Barry A. Popik Bapopik at AOL.COM
Tue Jun 8 09:31:57 UTC 1999

     It's too darned hot!


    At the DSNA meeting, Allan Metcalf showed a method for evaluating the
success of new words.  He based it on the famous "Apgar" scale (for Dr.
Virginia Apgar), which evaluates the health of newborns.
    Just below the Mel Torme obituary, in the Sunday New York Times, 6 June
1999, pg. 50, col. 1, is the obituary of Dr. L. Joseph Butterfield, who
championed the Apgar scale by developing the mnemonic and getting the Postal
Service to issue a Virginia Apgar commemorative stamp.
     Dr. Butterfield (who was only 72) had a heart attack, and upped and
died.  I don't think it was because of Allan's comments at the DSNA meeting...

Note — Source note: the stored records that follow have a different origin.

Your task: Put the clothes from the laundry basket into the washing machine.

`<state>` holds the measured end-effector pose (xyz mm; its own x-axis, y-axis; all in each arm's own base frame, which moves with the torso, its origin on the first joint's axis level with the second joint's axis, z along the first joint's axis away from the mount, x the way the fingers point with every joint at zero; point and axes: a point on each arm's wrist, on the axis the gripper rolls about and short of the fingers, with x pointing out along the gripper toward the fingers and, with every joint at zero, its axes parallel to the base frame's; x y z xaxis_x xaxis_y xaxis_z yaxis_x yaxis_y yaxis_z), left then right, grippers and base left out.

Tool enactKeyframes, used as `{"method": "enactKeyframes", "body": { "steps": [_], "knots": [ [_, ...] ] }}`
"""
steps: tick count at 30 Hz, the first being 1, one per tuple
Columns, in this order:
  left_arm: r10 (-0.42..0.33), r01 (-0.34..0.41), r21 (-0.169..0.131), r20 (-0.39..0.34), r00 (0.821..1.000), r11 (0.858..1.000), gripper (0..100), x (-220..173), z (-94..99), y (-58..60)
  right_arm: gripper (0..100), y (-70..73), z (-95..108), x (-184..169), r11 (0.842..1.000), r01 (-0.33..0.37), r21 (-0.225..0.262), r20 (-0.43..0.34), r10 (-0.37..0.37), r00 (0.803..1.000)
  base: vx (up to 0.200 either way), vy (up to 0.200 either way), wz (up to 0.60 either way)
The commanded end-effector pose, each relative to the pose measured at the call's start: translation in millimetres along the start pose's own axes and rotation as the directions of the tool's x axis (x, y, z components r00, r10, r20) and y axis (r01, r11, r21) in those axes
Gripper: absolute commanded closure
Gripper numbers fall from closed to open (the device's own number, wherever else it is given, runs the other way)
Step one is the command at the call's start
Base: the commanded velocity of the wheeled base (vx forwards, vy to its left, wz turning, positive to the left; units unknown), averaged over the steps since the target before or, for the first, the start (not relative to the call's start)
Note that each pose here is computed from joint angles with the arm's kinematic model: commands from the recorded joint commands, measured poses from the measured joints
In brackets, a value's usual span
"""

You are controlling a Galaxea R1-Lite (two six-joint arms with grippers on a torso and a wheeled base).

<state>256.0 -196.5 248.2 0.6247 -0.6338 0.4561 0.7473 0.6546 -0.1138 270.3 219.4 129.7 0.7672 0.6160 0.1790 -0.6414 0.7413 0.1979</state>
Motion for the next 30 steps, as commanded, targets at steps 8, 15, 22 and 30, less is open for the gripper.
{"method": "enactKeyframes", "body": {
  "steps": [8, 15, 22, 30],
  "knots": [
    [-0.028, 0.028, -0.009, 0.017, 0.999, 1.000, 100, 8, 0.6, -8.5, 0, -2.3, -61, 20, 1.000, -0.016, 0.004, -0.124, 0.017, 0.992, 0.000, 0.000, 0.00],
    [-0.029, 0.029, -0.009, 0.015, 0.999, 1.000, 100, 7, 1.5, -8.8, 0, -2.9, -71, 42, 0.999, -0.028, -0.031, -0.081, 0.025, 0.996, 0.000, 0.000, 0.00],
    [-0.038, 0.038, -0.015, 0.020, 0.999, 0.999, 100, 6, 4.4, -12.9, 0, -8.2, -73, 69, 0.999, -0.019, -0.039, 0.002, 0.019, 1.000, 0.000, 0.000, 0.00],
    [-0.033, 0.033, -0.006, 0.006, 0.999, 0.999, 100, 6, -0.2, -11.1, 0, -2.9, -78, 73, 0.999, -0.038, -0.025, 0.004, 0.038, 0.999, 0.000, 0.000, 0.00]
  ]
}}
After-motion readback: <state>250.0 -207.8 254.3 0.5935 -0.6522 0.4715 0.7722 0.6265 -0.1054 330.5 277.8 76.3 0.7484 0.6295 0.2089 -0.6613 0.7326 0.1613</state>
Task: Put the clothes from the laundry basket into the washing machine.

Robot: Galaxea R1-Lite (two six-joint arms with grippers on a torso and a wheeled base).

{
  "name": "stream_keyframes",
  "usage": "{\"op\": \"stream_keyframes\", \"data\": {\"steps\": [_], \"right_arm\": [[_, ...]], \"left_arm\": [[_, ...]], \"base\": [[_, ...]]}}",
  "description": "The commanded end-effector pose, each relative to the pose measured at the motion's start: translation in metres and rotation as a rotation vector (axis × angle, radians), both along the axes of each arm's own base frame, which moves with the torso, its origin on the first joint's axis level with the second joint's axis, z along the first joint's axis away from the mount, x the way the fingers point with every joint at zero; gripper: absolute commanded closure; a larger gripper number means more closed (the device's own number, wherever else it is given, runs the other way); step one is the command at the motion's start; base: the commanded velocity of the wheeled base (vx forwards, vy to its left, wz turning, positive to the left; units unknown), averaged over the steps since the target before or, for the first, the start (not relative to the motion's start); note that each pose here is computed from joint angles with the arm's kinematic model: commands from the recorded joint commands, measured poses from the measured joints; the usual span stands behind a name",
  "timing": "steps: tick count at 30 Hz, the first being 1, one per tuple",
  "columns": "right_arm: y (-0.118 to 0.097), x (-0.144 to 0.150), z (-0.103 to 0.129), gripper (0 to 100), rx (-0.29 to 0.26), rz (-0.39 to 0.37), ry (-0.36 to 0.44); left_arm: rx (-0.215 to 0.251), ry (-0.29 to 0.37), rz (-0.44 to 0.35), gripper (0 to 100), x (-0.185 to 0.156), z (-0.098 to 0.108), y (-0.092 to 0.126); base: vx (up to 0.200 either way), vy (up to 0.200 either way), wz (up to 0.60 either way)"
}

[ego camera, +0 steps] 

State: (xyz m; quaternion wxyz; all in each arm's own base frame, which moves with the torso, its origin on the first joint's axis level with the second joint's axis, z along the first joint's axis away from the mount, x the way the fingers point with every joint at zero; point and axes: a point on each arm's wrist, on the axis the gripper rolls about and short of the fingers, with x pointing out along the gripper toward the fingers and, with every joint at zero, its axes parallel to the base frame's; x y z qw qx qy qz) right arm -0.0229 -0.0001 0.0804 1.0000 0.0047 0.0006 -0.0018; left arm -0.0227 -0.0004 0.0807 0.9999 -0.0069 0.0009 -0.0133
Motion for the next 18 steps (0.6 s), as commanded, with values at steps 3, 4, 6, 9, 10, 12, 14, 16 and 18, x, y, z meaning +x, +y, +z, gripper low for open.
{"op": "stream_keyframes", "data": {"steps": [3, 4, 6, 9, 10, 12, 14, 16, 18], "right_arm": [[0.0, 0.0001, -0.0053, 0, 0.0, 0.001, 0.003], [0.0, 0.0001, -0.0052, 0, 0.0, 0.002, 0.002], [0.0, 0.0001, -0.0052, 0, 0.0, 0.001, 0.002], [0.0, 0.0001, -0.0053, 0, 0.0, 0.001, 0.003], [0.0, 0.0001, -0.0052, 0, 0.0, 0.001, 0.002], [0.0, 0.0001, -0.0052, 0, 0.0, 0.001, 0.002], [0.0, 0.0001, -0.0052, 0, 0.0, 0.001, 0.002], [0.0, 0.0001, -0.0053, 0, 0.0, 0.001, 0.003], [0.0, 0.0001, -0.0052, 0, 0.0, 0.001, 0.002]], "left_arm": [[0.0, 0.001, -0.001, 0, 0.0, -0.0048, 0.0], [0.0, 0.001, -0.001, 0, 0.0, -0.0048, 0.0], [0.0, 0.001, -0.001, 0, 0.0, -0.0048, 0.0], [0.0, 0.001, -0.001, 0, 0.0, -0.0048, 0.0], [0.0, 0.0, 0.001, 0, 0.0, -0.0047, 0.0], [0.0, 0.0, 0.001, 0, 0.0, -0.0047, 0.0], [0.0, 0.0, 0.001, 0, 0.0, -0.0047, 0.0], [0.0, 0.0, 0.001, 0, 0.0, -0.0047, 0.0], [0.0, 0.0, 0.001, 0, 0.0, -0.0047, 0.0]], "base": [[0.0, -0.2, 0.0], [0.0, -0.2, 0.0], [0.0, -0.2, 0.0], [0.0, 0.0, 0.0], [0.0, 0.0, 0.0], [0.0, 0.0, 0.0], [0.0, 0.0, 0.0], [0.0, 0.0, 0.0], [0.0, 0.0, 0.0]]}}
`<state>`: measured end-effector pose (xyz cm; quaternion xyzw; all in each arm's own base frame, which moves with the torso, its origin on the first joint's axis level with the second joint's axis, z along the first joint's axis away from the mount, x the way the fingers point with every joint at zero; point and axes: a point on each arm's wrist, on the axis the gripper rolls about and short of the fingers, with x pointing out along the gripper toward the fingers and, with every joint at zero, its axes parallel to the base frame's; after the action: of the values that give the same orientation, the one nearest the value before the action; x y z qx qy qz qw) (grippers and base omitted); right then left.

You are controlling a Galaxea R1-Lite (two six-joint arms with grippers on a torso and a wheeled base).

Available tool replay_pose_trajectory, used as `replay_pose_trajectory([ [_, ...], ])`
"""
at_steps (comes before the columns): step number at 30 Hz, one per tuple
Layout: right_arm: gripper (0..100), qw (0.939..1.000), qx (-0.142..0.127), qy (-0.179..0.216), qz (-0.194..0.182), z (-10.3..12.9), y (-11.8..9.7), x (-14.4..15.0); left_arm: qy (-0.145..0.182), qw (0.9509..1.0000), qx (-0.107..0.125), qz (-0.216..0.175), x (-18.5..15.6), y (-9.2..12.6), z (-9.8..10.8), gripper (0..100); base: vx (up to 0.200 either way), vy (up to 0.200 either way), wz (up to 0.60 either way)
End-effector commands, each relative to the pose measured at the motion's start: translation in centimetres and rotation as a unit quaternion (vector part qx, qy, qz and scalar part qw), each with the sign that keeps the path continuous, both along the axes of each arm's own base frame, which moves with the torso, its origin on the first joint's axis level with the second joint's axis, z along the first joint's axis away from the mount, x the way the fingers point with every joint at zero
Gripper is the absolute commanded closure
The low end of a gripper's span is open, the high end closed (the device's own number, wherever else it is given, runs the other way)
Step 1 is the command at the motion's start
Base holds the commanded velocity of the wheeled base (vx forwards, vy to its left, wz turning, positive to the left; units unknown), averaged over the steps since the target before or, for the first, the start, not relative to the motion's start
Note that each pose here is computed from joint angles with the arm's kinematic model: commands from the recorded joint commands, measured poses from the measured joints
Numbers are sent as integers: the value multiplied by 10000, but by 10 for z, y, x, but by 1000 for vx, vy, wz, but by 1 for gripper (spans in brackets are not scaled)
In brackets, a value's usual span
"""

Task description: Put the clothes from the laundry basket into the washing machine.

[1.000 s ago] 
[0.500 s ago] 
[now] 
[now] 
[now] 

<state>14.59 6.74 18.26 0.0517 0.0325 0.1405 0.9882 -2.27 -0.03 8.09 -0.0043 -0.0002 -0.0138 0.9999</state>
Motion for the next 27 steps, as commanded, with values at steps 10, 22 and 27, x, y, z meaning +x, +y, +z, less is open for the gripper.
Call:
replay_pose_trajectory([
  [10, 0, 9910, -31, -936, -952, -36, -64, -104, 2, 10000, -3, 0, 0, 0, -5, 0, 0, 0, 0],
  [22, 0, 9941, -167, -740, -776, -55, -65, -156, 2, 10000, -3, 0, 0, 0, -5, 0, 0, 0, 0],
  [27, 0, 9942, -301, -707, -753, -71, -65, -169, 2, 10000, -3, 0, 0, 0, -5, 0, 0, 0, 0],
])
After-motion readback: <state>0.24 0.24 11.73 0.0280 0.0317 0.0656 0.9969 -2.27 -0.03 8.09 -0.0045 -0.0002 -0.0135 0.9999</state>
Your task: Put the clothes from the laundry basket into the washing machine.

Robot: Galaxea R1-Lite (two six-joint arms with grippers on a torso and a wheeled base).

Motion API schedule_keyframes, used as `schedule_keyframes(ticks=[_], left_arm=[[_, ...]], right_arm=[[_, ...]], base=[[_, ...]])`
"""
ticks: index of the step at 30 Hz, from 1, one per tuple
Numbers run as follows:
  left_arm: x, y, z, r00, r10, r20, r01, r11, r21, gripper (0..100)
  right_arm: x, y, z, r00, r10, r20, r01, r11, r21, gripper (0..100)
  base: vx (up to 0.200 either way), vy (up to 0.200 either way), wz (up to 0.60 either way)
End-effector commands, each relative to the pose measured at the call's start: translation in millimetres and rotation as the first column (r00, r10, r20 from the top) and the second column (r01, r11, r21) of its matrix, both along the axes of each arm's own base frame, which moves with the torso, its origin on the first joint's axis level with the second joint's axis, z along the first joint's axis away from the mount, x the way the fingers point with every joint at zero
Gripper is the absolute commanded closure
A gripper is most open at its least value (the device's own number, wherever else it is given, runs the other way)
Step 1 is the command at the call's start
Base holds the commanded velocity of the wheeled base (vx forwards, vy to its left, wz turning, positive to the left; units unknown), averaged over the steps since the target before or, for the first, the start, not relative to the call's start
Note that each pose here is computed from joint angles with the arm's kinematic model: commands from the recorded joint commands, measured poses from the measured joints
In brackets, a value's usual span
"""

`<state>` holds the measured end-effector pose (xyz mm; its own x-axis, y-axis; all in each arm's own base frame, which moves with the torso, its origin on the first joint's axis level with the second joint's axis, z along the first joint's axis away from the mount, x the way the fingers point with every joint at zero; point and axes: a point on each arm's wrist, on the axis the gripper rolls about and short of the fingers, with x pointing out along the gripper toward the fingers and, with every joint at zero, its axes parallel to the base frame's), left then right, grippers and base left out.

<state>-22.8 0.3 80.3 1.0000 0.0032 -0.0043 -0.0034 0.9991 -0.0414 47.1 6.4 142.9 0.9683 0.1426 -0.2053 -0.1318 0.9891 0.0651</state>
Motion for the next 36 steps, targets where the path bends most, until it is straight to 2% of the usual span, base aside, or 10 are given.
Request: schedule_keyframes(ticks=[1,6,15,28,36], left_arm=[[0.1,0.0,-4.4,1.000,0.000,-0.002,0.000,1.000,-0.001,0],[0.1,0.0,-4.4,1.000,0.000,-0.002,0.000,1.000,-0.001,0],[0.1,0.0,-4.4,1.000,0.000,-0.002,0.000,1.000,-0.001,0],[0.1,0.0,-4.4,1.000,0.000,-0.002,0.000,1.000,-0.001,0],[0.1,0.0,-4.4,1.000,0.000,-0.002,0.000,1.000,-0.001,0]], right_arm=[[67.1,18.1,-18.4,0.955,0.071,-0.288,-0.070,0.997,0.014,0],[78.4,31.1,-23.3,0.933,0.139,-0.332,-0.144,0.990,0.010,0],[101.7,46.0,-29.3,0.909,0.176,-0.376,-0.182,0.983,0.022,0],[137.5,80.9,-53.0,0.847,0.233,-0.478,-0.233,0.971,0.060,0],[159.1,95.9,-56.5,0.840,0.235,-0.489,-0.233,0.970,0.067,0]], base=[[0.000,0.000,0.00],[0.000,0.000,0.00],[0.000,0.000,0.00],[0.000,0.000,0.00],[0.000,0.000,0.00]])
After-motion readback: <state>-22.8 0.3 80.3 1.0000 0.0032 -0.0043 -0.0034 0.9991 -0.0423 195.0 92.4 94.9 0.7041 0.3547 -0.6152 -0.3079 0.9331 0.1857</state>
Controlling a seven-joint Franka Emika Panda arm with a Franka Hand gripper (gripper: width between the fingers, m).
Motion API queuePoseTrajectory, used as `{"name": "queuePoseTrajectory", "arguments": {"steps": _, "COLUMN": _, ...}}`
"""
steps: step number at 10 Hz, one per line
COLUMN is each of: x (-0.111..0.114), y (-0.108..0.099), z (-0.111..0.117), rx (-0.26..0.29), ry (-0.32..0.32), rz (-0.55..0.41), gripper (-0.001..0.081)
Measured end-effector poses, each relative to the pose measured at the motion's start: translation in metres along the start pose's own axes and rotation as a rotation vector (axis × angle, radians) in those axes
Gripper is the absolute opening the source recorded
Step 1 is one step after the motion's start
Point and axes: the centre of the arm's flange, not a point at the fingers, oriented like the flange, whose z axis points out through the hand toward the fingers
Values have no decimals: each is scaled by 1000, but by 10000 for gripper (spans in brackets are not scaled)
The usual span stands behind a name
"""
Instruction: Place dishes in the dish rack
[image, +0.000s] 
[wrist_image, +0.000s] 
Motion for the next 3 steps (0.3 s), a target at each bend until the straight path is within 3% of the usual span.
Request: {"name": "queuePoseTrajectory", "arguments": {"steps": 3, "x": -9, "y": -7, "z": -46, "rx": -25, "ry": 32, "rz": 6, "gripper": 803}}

     I've been going through Gregory Titelman's RANDOM HOUSE DICTIONARY OF
POPULAR PROVERBS & SAYINGS to see what other ones I can correct.  The only
ones that are solid are from Shakespeare or the bible.
     This is from pg. 256:

_Now is the time for all good men to come to the aid of their country._  At
first glance, this appears to be a call to patriots to help their country in
time of need.  However, it actually originated in the United States in 1867
as a practice exercise for aspiring typists in Weller's _Typing Test_.

     How cynical!
     It's actually a paraphrase of the speech that David S. Coddington gave
during the Civil War, on 15 July 1862, at Union Square in New York City.
This is from the Making of America database:

     Now is the time for white kids to redeem themselves.  Now is the time
for all that army of fashionable loungers who have been growling all their
lives for lack of opportunity.  Now is the time for them to rise, strike and
be immortal.


     I corrected Titelman's work on "Believe it or not."  This is from pg.

_You better believe it._  Yes, absolutely.  The saying originated in America
in the mid-1880s.  _You'd better believe it_ is a variant.  It is listed in
the 1995 _NTC's Dictionary of American English Phrases_ by Richard A.
Spears.***** (Most frequent use, highest score--ed.)

     The Making of America database has "You'd better believe it" in VANITY
FAIR, 1 September 1860, pg. 111.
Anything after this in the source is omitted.